In 1989, the National Endowment for the Arts had an annual budget of $170 million; in 2004, the NEA budget stood at a less impressive $114 million. Federal funding for the arts via the NEA became both a major battlefield and one of the initial casualties of the so-called culture wars of the early 1990s. Even the disturbingly smaller budgets were the subject of considerable debate, compromise and focus-shifting on the part of members of Congress on all sides of the issue.

The right-wing attacks on the Endowment led by former Senator Jesse Helms were only one aspect of a broader agenda to use the power of images to further a program of suspicion and denigration toward otherness. Today, with former Senator Helms "out of the picture" and traditional art historian Bruce Cole as the immediate past director of the NEA, the Endowment has simply blended into the cultural background. However, attacks on visual art both iconoclastic and censorial have become less sensational, but no less widespread.

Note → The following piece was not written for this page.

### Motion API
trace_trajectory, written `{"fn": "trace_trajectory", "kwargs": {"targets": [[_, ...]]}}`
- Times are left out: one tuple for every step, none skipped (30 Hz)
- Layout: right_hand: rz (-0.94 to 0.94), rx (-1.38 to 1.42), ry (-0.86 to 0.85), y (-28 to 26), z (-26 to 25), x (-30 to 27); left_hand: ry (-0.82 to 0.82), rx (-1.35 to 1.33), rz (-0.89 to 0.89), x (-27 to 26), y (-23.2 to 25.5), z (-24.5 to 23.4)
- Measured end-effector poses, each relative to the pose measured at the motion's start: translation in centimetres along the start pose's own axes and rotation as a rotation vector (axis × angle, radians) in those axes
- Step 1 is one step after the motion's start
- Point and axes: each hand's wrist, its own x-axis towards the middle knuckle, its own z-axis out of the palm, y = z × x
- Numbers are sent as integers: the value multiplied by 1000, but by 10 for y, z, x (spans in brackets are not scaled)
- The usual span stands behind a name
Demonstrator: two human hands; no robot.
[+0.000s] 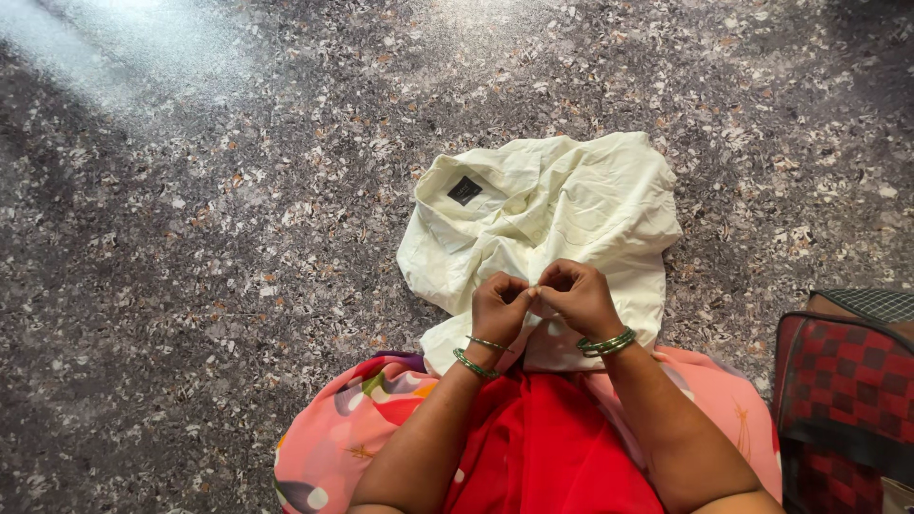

Richard Meyer, author of "Outlaw Representation, Censorship and Homosexuality in Twentieth Century American Art," has pointed out that censorship might be most powerful when virtually no one knows it has occurred. Included in the obscure February 2001 exhibition, "Cyber Arte: Where Tradition Meets Technology," at Santa Fe's Museum of International Folk Art was "Our Lady," a digital collage by Alma Lopez. The Lopez piece reworks the traditional iconography of the Virgin of Guadalupe. Shortly after the opening, the local Catholic Church publicly reviled the piece. Curator Tey Marianna Nunn received death threats and state lawmakers threatened to pull government funding from the museum unless it removed the offending work.

While teaching photography as an adjunct faculty member at Shelton State Community College in Tuscaloosa, Ala., in 2003, John Trobaugh was invited by the department chair to exhibit his recent work at the college. Trobaugh exhibited his series entitled "Double Duty." Shelton State's president Rick Rogers insisted that the photographs be removed. Even after letters of protest to the Chronicle of Higher Education, the president would not back down. Not having the protection of tenure, Trobaugh felt forced to resign over the episode.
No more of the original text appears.